**Exercise aim:** Look through the records and copy every line in which "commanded" appears.
*** Provided material ***
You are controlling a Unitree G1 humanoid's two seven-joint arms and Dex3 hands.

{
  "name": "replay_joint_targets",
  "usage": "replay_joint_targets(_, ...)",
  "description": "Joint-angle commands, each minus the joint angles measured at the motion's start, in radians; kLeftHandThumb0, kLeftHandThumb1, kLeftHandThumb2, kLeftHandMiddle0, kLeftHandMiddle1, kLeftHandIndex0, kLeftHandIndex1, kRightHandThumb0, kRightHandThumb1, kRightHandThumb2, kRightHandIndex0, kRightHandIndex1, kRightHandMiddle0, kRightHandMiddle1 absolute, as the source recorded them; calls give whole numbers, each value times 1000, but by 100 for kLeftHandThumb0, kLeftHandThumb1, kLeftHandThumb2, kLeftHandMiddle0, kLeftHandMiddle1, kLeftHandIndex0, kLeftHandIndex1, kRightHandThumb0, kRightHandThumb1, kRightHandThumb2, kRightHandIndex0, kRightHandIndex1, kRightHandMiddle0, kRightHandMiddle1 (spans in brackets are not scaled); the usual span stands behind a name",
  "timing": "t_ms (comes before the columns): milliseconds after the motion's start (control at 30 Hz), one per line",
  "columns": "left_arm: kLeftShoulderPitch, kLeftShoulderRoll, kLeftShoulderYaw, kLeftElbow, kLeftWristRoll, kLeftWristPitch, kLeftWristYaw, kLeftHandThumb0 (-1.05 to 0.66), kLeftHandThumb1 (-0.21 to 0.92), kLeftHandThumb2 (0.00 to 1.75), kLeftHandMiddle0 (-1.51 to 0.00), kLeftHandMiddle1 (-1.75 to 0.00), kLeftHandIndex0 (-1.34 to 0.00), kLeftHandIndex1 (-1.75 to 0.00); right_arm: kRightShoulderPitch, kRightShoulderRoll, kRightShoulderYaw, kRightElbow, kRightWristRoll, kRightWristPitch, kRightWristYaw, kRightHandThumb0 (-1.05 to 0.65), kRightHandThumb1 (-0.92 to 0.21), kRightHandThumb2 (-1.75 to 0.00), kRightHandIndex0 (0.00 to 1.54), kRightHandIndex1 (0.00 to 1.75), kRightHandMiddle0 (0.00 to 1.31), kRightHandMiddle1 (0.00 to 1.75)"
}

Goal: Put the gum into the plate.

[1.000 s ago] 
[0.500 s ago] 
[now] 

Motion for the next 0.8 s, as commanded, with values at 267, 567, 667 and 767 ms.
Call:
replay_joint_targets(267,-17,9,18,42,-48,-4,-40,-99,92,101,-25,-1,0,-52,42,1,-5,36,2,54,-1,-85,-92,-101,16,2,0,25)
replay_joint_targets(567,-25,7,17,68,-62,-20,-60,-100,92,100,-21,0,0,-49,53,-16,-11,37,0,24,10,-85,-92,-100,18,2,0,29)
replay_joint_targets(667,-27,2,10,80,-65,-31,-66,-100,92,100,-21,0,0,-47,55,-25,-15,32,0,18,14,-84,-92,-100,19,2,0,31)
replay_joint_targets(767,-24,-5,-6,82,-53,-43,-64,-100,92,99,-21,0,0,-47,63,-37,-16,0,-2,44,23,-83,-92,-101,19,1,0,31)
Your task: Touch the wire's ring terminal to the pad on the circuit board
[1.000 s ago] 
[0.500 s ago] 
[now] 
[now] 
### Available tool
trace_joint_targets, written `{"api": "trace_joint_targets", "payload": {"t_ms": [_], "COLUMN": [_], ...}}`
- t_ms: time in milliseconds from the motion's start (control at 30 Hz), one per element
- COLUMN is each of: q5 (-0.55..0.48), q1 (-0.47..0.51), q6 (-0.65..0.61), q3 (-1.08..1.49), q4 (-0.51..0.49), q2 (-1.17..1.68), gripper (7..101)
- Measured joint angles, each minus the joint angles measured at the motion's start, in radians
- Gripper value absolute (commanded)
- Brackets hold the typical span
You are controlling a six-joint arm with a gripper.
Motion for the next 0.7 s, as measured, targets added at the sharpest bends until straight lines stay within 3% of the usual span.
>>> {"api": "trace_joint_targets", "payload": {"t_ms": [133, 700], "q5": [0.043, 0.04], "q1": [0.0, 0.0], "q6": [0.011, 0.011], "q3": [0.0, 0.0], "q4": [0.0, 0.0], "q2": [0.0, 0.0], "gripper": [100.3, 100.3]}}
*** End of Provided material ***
**Answer to the exercise:**
Motion for the next 0.8 s, as commanded, with values at 267, 567, 667 and 767 ms.
- Gripper value absolute (commanded)

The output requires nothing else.